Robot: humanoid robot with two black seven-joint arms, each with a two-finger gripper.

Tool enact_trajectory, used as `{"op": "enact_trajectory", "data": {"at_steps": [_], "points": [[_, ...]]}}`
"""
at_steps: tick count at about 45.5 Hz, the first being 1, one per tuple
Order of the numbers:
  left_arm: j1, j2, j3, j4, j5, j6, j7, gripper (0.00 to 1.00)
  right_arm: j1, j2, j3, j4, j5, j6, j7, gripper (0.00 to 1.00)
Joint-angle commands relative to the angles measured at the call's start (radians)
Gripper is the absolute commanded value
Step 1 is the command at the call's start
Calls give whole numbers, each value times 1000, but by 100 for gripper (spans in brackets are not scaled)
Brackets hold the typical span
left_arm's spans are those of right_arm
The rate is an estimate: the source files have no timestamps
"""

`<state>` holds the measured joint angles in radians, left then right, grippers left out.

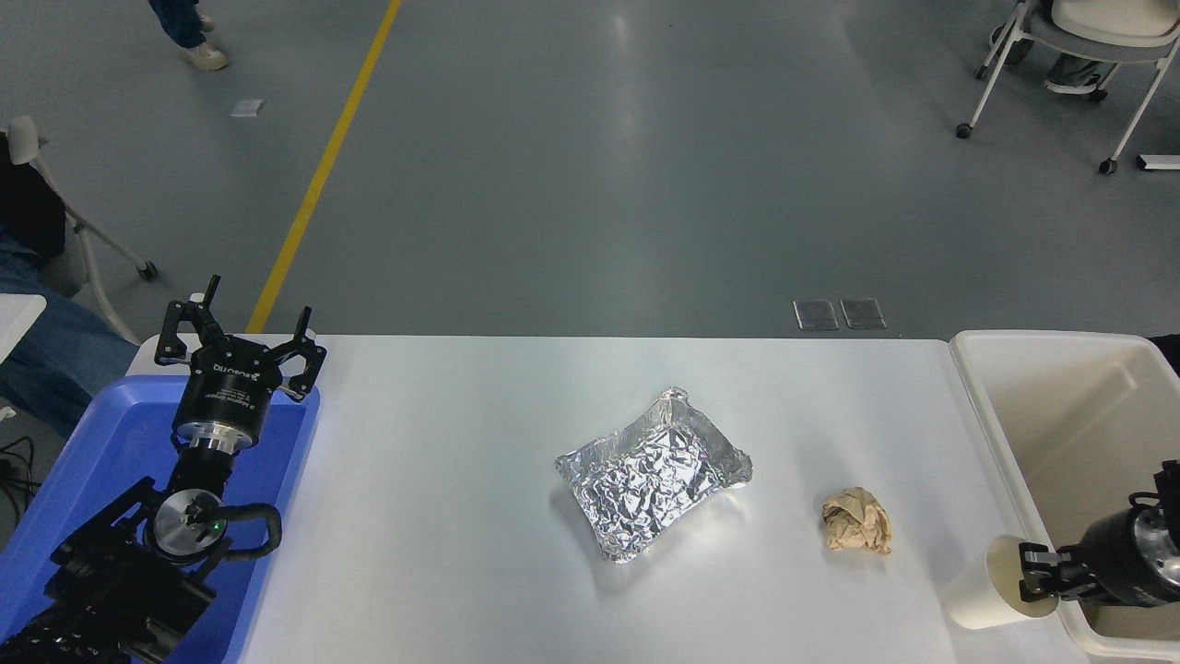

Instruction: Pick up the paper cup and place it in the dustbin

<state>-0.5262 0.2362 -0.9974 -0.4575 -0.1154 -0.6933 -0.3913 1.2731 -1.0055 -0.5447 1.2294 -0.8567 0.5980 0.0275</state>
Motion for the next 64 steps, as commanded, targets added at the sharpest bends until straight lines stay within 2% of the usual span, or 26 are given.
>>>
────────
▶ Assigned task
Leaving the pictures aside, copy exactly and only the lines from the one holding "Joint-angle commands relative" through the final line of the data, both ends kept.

▶ Response area
Joint-angle commands relative to the angles measured at the call's start (radians)
Gripper is the absolute commanded value
Step 1 is the command at the call's start
Calls give whole numbers, each value times 1000, but by 100 for gripper (spans in brackets are not scaled)
Brackets hold the typical span
left_arm's spans are those of right_arm
The rate is an estimate: the source files have no timestamps
"""

`<state>` holds the measured joint angles in radians, left then right, grippers left out.


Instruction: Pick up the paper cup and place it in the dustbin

<state>-0.5262 0.2362 -0.9974 -0.4575 -0.1154 -0.6933 -0.3913 1.2731 -1.0055 -0.5447 1.2294 -0.8567 0.5980 0.0275</state>
Motion for the next 64 steps, as commanded, targets added at the sharpest bends until straight lines stay within 2% of the usual span, or 26 are given.
>>>

No further output remains.